In this embodiment, an outer peripheral surface 11 a (see FIG. 2 ) of the outer ring 11 is a convex curved surface whose generatrix is an are having a center of curvature on the axial line of the leg shaft 32. The outer peripheral surface 11 a of the outer ring 11 is in angular contact with the roller guide surfaces 6.
The needle rollers 13 are arranged to be rollable between an outer raceway surface and an inner raceway surface while using a cylindrical inner peripheral surface of the outer ring 11 as the outer raceway surface and a cylindrical outer peripheral surface of the inner ring 12 as the inner raceway surface.

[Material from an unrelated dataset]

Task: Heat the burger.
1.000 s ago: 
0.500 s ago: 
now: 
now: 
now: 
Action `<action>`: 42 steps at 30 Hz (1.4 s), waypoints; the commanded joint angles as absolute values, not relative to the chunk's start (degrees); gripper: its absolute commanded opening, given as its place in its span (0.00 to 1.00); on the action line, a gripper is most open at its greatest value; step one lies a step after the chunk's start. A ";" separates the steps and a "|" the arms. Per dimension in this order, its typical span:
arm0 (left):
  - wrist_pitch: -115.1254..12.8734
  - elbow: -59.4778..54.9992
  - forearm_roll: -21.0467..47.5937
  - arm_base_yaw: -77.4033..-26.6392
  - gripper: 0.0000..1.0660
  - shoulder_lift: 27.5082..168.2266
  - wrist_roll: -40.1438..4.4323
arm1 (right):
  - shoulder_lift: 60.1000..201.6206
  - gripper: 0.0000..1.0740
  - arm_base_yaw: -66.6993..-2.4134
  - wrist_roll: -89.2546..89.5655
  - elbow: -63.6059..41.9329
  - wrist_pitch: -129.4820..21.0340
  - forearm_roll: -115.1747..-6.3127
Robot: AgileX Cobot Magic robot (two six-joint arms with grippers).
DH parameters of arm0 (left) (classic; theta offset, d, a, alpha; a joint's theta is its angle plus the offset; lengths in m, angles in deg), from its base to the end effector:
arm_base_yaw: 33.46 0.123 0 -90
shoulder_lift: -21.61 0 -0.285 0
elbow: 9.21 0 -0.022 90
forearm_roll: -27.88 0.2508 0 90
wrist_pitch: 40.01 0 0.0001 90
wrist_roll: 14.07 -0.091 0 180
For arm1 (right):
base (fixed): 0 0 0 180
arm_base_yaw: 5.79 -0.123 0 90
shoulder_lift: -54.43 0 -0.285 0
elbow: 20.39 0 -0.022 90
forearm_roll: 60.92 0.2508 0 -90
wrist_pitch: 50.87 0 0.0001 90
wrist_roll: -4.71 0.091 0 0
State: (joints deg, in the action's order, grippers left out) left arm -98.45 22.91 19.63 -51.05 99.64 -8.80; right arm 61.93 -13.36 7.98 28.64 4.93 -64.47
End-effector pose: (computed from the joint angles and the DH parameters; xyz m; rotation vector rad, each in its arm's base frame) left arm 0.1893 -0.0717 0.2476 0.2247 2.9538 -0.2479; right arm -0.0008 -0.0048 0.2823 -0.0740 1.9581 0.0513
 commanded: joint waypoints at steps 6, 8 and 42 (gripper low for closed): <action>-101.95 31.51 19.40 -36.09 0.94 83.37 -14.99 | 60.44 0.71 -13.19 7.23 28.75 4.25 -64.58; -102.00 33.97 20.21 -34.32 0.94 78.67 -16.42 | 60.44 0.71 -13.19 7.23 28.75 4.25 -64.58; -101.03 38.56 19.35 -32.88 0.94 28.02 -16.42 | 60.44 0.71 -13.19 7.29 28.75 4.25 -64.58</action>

An outer peripheral surface of each of the leg shafts 32 of the tripod member 3 has a straight shape in the axial direction of the leg shaft 32 in a cross section (longitudinal section) in any direction including the axial line of the leg shaft 32. In addition, as illustrated in FIG. 3 , the outer peripheral surface of the leg shaft 32 forms an elliptical shape (including the case in which the outer peripheral surface forms a substantially elliptical shape) in a cross section (transverse section) orthogonal to the axial line of the leg shaft 32. The outer peripheral surface of the leg shaft 32 is in contact with an inner peripheral surface 12 a of the inner ring 12 in a direction orthogonal to the joint axial direction, that is, in the direction of a major axis a. In the joint axial direction, that is, in the direction of a minor axis b, a clearance m is formed between the outer peripheral surface of the leg shaft 32 and the inner peripheral surface 12 a of the inner ring 12.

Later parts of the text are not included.